LTD.- 2018 (12) TMI 344- CESTAT AHMEDABAD and in the case of M/s.
INNOVATIVE SECURITIES PVT. LTD.- 2018 (11) TMI 1473- CESTAT
AHMEDABAD. It has been the consistent stand of the tribunal that these
charges being statutory charges as per SEBI Rules should not be included for
the purpose of service tax. The tribunal vide Order No. A/12761-12788/2017
dated 29.09.2017 had observed as follows:-
“9. The limited question of law involved in the present appeals is to
addressed is: whether the appellants-stock brokers are required to include
NSE/BSE transaction charges, SEBI turnover fees, Stamp duty,
Depository/Demat charges and Security Transaction charges in the value of
„brokerage and commission charges‟ recovered from their customers/clients.
The contention of the Advocates for the respective appellants is that these
charges are collected separately and in accordance with various statutory
Bodies Regulations and not retained by the stock brokers but deposited with
the authorities concerned viz., Stock Exchanges, hence, such charges cannot
form part of the taxable value as alleged by the Dept. The determination of
the aforesaid question should not the same has been considered by way of
judgments Including M/S LSE Securities Ltd (supra)

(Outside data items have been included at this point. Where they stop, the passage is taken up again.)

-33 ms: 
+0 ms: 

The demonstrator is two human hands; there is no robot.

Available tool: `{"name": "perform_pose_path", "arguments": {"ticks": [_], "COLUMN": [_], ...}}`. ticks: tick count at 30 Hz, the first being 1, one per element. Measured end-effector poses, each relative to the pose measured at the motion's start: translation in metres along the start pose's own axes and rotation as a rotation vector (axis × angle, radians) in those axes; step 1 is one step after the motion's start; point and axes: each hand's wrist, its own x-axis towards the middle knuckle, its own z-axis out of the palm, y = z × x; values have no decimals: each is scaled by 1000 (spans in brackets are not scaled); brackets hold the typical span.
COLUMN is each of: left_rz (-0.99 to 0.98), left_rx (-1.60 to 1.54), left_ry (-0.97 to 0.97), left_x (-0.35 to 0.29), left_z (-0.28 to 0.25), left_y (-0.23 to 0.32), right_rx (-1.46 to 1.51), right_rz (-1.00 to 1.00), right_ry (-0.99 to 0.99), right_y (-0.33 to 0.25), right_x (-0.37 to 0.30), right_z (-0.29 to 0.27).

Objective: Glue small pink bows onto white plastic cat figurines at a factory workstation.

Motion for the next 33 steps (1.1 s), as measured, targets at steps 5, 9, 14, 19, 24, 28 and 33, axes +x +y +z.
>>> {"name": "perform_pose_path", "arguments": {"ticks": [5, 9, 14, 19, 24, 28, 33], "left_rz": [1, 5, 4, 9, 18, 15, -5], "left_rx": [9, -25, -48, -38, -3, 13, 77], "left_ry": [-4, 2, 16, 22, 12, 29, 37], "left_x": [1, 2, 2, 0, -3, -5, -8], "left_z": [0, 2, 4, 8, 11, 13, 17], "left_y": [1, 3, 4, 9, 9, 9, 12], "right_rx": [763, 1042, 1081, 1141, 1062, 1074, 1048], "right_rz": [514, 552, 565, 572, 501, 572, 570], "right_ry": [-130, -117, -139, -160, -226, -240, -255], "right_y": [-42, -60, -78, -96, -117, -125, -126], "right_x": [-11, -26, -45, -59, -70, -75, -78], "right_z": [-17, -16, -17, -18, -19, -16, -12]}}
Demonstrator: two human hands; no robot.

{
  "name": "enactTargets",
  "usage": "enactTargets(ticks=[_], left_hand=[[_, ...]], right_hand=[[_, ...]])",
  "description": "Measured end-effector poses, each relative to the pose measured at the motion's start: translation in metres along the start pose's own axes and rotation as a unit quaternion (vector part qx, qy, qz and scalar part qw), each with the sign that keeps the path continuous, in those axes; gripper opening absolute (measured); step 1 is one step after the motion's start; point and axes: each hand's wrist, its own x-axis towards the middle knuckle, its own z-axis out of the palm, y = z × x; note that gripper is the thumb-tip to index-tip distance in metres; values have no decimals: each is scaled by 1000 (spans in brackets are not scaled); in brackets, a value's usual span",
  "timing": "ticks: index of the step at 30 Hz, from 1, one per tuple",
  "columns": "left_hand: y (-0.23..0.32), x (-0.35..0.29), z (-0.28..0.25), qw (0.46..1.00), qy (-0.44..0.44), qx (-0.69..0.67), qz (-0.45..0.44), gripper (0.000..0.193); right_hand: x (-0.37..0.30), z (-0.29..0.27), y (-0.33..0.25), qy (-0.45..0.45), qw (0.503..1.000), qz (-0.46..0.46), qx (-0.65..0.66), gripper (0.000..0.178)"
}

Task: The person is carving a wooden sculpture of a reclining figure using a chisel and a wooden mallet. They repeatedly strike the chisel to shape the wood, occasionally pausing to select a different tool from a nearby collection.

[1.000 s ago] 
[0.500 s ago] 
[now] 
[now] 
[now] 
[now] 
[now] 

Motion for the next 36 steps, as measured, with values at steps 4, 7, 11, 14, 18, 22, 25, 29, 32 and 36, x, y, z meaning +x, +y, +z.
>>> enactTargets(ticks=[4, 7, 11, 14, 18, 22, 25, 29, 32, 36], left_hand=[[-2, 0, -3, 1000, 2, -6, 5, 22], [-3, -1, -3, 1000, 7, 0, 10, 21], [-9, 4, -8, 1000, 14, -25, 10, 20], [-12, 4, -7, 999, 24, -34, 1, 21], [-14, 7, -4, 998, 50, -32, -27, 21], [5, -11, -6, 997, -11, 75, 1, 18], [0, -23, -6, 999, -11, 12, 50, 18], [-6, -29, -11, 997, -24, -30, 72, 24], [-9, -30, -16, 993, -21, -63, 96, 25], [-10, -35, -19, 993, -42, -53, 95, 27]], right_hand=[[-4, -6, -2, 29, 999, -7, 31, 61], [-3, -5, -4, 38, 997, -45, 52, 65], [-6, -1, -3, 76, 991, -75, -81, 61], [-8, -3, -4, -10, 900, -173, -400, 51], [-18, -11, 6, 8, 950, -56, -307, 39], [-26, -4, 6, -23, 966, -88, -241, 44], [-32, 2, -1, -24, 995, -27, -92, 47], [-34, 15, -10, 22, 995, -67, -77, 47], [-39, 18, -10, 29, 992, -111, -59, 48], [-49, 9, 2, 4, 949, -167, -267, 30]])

“12.1 Matters before us fall within the periods before 2001 and after
2001 but before 2004. When service tax was introduced in the year
1994 to tax the service provided to investors by stock brokers in
connection with sale or purchase of securities listed on a recognized
stock exchange, Legislature, up to the year 2001 intended that
aggregate of the commission or brokerage charged to the investors by
stock broker for sale or purchase of securities shall be taxed under the
charging provision of the Act. So also the commission or the brokerage
paid by stock broker to any sub-broker was made liable to tax. Such
receipts were measure of value for taxation. The valuation provision
incorporated in Section 67 of the Act envisaged that aggregate of
commission or brokerage only shall be measure of tax. Basis of
taxation was provided in express terms and no implied taxation was
permitted by law.
12.2 Law is well settled that there is nothing like an implied power to
tax. The source of power which does not specifically speak of taxation
cannot be so interpreted by expanding its width as to include therein
the power to tax by implication or by necessary inference. The judicial
opinion of binding authority flowing from several pronouncements of
the Hon‟ble Supreme Court has settled these principles: (I) in
interpreting a taxing statute, equitable considerations are entirely out
of place. Taxing statutes cannot be interpreted on any presumption or
assumption. A taxing statute has to be interpreted in the Light of what
is clearly expressed; it cannot imply anything which is not expressed; it
cannot import provisions in the statute so as to supply any deficiency;
(ii) before taxing any person it must be shown that he falls within the
ambit of the charging section by clear words used in the section; and
(iii) if the words are ambiguous and open to two interpretations, the
benefit of interpretation is given to the subject.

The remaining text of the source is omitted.